Left-Handed Girl

In a project that took a decade to secure funding, TANGERINE collaborator Shih-Ching Tsou teams up with frequent collaborator Sean Baker to direct another film shot on an iPhone, bringing working-class domesticity to the big screen. LEFT-HANDED GIRL is charming, chaotic, and brimming with life, telling an urban Taiwanese domestic through its titular child’s perspective.

From its kaleidoscopic opening credits, LEFT-HANDED GIRL promises vibrancy and disorientation, as young five-year-old I-Jing (Nina Ye) adapts to the big city. When her mother opens a noodle stall at a night market in Taipei, I-Jing wanders alone through brightly lit, colourful stalls, at the heels of customers, making this unique nocturnal retail landscape her own.

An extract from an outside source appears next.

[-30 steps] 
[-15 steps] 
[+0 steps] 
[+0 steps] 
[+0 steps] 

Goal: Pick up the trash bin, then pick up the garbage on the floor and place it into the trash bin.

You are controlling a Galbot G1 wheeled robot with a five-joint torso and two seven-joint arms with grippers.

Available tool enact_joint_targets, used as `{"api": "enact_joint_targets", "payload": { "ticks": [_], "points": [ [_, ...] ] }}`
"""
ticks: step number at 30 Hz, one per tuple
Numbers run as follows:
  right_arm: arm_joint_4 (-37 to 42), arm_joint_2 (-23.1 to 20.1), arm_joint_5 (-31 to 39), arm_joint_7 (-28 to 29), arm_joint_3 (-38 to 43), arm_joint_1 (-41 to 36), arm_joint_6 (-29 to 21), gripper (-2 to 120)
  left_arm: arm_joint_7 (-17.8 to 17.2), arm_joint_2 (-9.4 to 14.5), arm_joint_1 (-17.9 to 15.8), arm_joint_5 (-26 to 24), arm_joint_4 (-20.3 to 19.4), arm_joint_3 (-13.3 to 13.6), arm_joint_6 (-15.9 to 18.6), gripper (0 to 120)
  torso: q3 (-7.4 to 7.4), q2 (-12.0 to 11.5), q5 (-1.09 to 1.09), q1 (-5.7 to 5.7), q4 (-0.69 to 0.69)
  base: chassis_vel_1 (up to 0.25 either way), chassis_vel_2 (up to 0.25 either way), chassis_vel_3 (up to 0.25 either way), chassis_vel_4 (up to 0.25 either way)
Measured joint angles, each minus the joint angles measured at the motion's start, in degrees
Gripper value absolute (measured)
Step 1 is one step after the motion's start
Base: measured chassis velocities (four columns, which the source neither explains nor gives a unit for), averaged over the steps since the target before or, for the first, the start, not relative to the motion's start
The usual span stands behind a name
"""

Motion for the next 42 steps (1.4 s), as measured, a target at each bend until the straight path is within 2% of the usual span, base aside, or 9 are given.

Mother Shu-fen (Janel Tsai) spends her waking hours at the stall, and wastes her rent money on the health costs for her dying ex-husband. Meanwhile, big sister I-Ann (Shih-Yuan Ma) gets a job at a betelnut stall. A high school dropout, her independence is marred by a boss who hits on her and encourages her to flirt with customers, leaving her to believe her body is her only valid commodity.

Wide-eyed and impressionable, with a mother and sister caught up with their own tears and troubles, I-Jing is reintroduced to her grandparents, who aren’t much better as her guardians. Her grandmother seems to be involved in an immigration scam, and her grandfather gives her a complex about using her ‘devil hand’, a phrase that she takes all too literally.

“The soap-opera elements of the story – pregnancy drama and inheritance confusion – bring to light the looming presence of patriarchy, which encroaches insidiously on this female bubble.”

While her grandfather’s influence is relatively minor, the derailment of I-Jing’s life is cleverly mirrored in her elders, who deal with the influence of old-fashioned men in their lives on a more devastating scale. The soap-opera elements of the story – pregnancy drama and inheritance confusion – bring to light the looming presence of patriarchy, which encroaches insidiously on this female bubble. This shadow is also seen in a couple willing to pay a mistress to bear a son for them, and the grandmother ignoring her three struggling daughters, instead leaving all her money and her house to her uncaring son. The stress brought on by men, even those who are absent and unborn, chips away at the precarious life Shu-fen and I-Ann are trying to build, and each actress, especially Ma in her screen debut, portrays that crumbling confidence with complexity.

Comparisons are inevitable, and if THE FLORIDA PROJECT is the sun, then LEFT-HANDED GIRL is the moon, similar but distinct, with Tsou’s approach to a similar concept moving it across the world and adding her own directorial spin. Nina Ye’s adorable and precocious performance matches up to that of Brooklynn Prince’s, each successfully showing the vulnerability, openness, and hardiness of children. The dynamism and intimacy of the iPhone camera, combined with Baker’s eye for editing, help the viewer flit between comedy and tragedy, led by the unique perspective of youth.

Equal parts comical and concerning, LEFT-HANDED GIRL is about resilience in a man’s world, with a five-year-old’s innocent questions shattering illusions and bringing about change.